Michael Shurkin
The Hamas Class of 1992:
The Force and Farce of International Law, p.2



Mahmud Abu Hanudeh was the ringleader behind the Mahane Yehudah and the Ben Yehudah blasts of July and September, 1997. Though on the Palestinian Authority's most-wanted list for his actions, he sheltered under Arafat's nose until 2000, when Israeli troops besieged his village and tried to arrest him. Three IDF soldiers died in the attempt, and Hanudeh escaped Israel's net by turning himself in to the PA's police. Arafat released him soon after.

And then there are the leaders: Ismail Haniye and Mahmoud al-Zahar, who has recently been named Rantisi's replacement as Hamas head; Mohammed Taha, the co-founder of Hamas, and his son Ayman, who is regarded as an assistant to the head of Hamas's armed wing in Gaza, Muhamed Deif.

Finally, there are the two most prominent members of the Hamas class of 1992, Sheikh Ahmed Yassin and Abdel-Aziz Rantisi. Yassin had been in Israeli custody until released by Israeli Prime Minister Benjamin Netanyahu after a personal intervention by Jordan's King Hussein, who demanded payback for Israel's botched attempt to assassinate Hamas leader Khaled Meshaal in Amman.

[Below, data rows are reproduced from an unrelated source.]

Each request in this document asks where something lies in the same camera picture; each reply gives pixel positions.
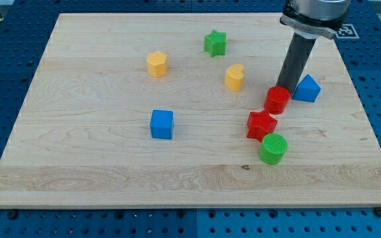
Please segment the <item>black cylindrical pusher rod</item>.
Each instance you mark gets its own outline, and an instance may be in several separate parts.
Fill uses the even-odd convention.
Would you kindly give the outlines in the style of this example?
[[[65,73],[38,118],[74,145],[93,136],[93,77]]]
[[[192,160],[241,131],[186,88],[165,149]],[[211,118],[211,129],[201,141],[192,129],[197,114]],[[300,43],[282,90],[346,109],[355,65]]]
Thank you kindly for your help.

Together these men are responsible not just for the deaths of hundreds of Israeli citizens and soldiers but, arguably, of the entire peace process. What would have happened if Israel had simply imprisoned them? Or if, like Algeria, it had quietly killed them?

While Israel took back its Class of 1992, Algeria stewed in its own blood. The Islamic radicals there massacred and bombed, killing thousands; the government fought back and ultimately prevailed by killing, arresting, and "disappearing" thousands. France had its own bombing wave in 1995, which killed ten and wounded 250, however French police managed to dismantle the terrorist networks-all Algerian Islamic groups -rapidly. It arrested several of those involved and gunned down one of the leaders, an Algerian named Khaled Kelkal, at a bus stop. Another leader, Ali Touchent, disappeared until 1998, when the Algerian police claimed to have killed him in an Algiers hotel room in 1997.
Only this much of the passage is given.